# running rich at idle,



## amsoil (Mar 15, 2010)

mine is running rich at idle, lots of power, but fouling out plugs

where are the air/fuel screws? got a pic
2005 b f 750i
dyntek cdi


----------



## HeadC1 (Feb 11, 2009)

On the bottom of the carb. If you've never had a jet kit in the bike then you will have to drill them out to get to the screws. I'll see if I can find a pic.


----------



## HeadC1 (Feb 11, 2009)

http://www.dynojet.com/pdf/Q217.pdf

2nd page, Fig. C its the mixture screw (you don't have to remove your bowls to get to it

Stock they come covered with a thin layer of material.

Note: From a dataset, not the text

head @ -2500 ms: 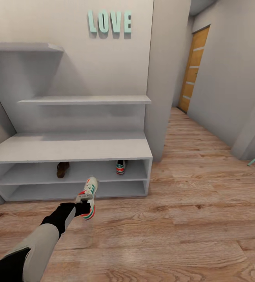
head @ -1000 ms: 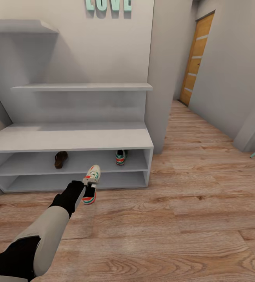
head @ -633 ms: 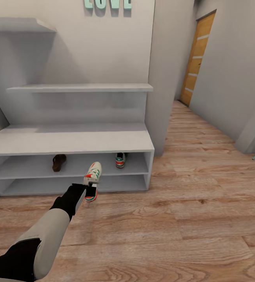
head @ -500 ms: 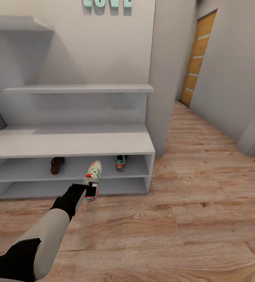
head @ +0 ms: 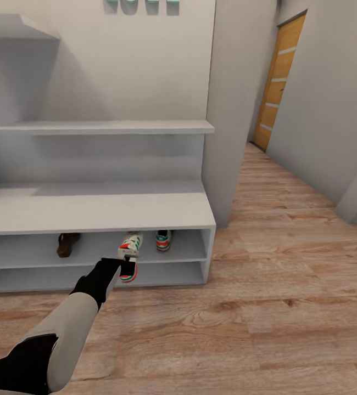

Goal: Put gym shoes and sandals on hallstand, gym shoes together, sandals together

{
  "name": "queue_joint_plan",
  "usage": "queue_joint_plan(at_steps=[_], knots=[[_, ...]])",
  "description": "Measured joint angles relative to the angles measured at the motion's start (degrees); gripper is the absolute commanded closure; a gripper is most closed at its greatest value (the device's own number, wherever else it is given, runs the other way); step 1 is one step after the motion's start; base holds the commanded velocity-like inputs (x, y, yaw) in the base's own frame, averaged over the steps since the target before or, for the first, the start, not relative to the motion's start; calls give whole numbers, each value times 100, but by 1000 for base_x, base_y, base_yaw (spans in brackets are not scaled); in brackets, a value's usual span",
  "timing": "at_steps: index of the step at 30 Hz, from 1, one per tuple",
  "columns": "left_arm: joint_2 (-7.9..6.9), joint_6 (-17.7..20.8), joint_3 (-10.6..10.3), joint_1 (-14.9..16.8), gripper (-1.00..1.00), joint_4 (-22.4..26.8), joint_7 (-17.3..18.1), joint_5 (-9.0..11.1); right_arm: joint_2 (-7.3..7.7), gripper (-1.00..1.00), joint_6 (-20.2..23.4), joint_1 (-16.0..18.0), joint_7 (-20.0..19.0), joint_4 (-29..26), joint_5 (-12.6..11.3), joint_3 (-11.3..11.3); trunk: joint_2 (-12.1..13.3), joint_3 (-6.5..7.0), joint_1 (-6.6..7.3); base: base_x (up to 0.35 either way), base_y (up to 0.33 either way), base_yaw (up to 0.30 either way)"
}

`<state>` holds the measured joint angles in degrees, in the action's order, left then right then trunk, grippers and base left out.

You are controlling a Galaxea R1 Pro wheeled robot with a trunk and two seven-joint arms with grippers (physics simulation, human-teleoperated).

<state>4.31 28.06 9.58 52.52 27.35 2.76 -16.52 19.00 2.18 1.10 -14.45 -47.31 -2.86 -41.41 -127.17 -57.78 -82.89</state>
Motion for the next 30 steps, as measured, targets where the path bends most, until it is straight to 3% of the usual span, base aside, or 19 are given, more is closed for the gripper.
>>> queue_joint_plan(at_steps=[8, 18, 30], knots=[[0, 8, -4, 2, 100, 68, 72, 6, 0, 100, 13, 0, 8, -17, 0, -4, 0, 0, -1, 11, -3, 0], [-17, 3, -1, 1, 100, 71, 78, 5, 0, 100, 13, 0, 9, -17, 2, -5, -399, -220, -220, 0, 0, 0], [-22, -25, -11, 2, 100, 42, 25, -1, 0, 100, 13, 1, 9, -20, 0, -6, -401, -267, -218, 85, 0, 0]])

Drill a small hole in it and then pry it off.


----------



## amsoil (Mar 15, 2010)

thank you


----------



## NMKawierider (Apr 11, 2009)

Set them between 2.25 and 2.5 turns out. You can go down to 2 but if that makes no difference, the float levels are too high and will have to be set. Also check that the chokes are closing all the way. Brute's have a bad habbit of sticking open just a bit and making them run rich enoigh to take out the plugs at low rpms. Sometimes it just the cables, other times its the springs.


----------



## phreebsd (Dec 16, 2004)

^ finally 

i was gonna say check the chokes to make sure they are not stuck.


----------



## gpinjason (Nov 10, 2009)

Maybe I need to check my chokes... Mine runs fine, but really rich on idle, and it sometimes doesn't want to idle at all... I gotta keep giving it gas or turn up the idle screw...


----------



## NMKawierider (Apr 11, 2009)

Hard to get a Brute to run so rich at idle with just the a/f screw that it fowls plugs and dies. Usualy it has to get raw fuel from somewhere else. Most often its either leaking chokes or leaky needles & sets making realy high float levels.


----------